Он продолжал говорить, и было видно, что эти воспоминания о считанных выстрелах и бессчетных хитростях и уловках не отпускают его и продолжают волновать, что характерно для таких людей, как он.
— Когда мои берсальеры разоружали людей генерала, те ругались и проклинали — кого бы вы думали? Его, Гарибальди, расплатившегося собственной кровью. Подло, но вполне естественно. Они понимали, что этот великий и бесхитростный, как дитя, человек ускользает из их рук, а с ним ускользает и единственная для них возможность спрятать концы в воду, скрыть свои темные дела. И даже если моя признательность этому человеку может показаться чрезмерной, я не жалею о своем поступке. У нас в Италии любезности, реверансы и целования рук никогда не бывают лишними, это самые сильные наши политические аргументы.
Он выпил шампанского, которое ему принесли, но оно лишь добавило горечи его словам.

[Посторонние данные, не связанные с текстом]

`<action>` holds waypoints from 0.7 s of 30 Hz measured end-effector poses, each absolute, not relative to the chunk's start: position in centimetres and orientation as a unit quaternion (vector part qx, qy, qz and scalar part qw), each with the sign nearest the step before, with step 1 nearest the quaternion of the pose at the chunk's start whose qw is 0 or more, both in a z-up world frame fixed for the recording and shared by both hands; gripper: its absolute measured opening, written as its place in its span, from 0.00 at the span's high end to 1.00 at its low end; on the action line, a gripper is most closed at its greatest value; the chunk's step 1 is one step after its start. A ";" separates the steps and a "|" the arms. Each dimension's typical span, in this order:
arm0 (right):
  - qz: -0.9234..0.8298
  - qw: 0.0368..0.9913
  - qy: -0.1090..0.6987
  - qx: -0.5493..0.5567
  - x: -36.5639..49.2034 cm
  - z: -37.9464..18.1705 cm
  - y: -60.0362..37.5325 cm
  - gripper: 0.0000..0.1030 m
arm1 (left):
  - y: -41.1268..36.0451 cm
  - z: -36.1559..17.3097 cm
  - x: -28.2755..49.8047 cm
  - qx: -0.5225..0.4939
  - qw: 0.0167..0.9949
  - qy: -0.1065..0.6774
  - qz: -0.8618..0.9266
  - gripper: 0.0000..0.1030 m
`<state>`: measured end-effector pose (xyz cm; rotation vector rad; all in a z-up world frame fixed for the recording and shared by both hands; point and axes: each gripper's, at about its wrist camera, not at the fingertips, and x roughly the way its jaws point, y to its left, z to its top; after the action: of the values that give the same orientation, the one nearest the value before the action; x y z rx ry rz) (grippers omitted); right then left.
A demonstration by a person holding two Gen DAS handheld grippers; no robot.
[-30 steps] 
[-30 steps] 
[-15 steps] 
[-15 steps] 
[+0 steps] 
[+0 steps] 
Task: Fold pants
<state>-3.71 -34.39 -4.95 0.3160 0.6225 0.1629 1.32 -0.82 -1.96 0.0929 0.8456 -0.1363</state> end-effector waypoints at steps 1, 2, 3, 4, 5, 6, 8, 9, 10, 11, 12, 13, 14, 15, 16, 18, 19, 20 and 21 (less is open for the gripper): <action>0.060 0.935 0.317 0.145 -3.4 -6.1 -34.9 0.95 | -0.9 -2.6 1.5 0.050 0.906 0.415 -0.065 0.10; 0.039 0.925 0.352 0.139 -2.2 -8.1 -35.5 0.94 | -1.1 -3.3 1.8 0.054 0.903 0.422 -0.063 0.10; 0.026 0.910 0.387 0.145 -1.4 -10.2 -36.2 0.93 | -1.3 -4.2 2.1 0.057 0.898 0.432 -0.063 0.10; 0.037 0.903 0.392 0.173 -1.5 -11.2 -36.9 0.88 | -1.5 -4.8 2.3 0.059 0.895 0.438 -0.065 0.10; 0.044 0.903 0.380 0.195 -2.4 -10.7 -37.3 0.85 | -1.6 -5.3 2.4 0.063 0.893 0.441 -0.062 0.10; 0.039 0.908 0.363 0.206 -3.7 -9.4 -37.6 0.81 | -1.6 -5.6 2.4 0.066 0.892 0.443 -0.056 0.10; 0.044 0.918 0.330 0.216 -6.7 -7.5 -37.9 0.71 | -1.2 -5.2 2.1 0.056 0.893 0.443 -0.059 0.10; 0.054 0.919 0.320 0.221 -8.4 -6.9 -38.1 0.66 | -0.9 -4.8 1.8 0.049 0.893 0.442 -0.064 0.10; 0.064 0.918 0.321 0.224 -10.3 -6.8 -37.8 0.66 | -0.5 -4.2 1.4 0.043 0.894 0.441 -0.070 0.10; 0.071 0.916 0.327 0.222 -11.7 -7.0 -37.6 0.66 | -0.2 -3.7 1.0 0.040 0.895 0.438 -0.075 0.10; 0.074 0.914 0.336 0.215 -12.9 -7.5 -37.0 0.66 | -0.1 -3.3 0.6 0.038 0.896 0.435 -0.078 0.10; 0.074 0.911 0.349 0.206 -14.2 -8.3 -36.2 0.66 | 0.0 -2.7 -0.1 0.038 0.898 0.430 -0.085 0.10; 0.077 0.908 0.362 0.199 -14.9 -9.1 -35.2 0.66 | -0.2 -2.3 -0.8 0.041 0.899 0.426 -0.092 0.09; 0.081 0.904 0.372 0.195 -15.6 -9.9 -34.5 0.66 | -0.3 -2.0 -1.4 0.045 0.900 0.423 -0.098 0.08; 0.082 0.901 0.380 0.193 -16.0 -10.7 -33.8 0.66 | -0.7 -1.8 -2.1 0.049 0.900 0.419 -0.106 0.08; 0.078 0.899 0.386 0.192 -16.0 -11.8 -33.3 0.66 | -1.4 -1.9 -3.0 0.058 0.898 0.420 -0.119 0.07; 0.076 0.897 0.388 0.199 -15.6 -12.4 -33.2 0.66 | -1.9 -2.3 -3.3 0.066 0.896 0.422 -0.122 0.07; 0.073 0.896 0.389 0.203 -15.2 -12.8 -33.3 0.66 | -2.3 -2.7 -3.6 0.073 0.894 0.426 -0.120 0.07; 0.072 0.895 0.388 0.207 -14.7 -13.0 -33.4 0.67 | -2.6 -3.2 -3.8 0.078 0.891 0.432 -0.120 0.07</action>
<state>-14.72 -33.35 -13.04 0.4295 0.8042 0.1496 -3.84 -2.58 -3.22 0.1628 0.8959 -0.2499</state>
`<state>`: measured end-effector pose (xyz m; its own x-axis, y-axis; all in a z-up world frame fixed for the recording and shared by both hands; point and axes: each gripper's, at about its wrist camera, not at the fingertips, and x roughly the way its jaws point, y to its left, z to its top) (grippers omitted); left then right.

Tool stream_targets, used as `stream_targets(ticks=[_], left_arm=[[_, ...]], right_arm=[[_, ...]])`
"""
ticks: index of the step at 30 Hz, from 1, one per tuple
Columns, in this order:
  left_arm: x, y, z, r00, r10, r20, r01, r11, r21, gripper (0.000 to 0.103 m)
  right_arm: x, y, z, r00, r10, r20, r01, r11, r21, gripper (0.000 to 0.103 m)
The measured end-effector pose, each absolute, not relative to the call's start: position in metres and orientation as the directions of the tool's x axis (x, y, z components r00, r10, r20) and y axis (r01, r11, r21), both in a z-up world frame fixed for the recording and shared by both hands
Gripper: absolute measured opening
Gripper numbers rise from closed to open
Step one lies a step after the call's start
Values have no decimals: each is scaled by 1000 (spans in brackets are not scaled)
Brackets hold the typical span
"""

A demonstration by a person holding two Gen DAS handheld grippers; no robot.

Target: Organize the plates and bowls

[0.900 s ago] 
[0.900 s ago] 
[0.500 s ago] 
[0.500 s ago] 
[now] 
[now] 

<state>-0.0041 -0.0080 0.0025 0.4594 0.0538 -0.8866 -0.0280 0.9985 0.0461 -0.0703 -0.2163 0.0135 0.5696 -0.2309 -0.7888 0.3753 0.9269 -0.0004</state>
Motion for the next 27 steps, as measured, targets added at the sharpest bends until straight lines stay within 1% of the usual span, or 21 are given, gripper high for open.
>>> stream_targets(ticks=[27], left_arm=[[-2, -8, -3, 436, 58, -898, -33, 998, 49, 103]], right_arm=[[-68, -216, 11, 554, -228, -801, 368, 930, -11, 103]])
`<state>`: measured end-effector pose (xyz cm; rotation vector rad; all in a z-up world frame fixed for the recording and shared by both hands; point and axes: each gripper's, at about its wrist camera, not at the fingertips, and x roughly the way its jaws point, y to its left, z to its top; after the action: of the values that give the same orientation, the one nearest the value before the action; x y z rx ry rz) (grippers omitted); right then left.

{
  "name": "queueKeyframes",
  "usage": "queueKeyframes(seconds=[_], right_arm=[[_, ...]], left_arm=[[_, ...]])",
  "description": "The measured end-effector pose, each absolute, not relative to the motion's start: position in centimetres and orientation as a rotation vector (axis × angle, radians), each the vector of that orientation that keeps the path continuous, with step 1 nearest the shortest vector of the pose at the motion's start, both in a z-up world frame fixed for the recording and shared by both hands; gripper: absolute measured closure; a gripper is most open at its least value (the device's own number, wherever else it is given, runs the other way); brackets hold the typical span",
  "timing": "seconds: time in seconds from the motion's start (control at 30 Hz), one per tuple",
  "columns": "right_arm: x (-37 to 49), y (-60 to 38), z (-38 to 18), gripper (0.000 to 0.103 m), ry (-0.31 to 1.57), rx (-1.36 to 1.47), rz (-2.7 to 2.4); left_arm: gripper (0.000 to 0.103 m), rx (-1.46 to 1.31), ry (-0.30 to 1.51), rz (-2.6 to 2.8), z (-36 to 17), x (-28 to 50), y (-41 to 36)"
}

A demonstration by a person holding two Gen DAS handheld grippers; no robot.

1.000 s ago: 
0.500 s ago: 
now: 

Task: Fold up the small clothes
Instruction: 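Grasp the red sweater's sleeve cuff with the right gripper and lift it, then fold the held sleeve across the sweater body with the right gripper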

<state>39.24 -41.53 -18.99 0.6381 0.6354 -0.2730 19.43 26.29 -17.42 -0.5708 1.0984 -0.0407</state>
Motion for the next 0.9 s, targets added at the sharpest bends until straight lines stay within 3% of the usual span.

— Вы не бывали на континенте после образования нового королевства, князь? Тем лучше для вас, впечатление не из приятных. Никогда еще мы не были так разобщены, как теперь, после объединения. Турин хочет остаться столицей, Милан считает нашу администрацию хуже австрийской, Флоренция опасается, что у нее отнимут произведения искусства, неаполитанские мошенники боятся лишиться куска хлеба, а здесь, в Сицилии, зреет большая, непоправимая беда… В настоящее время, во многом благодаря усилиям вашего покорного слуги, о красных рубашках не вспоминают, но скоро вспомнят, поверьте моему слову. Сейчас другой цвет в моде, но красные рубашки еще вернутся. Вы спросите, чем все это кончится? Говорят, надо надеяться на итальянскую Звезду [82]. Что ж, блажен, кто верует. Но вы-то лучше меня знаете, князь, что даже постоянные звезды на самом деле совсем не постоянны.
Он начал пророчествовать, возможно, шампанское слегка ударило ему в голову. У дона Фабрицио сжалось сердце от тревожных мыслей.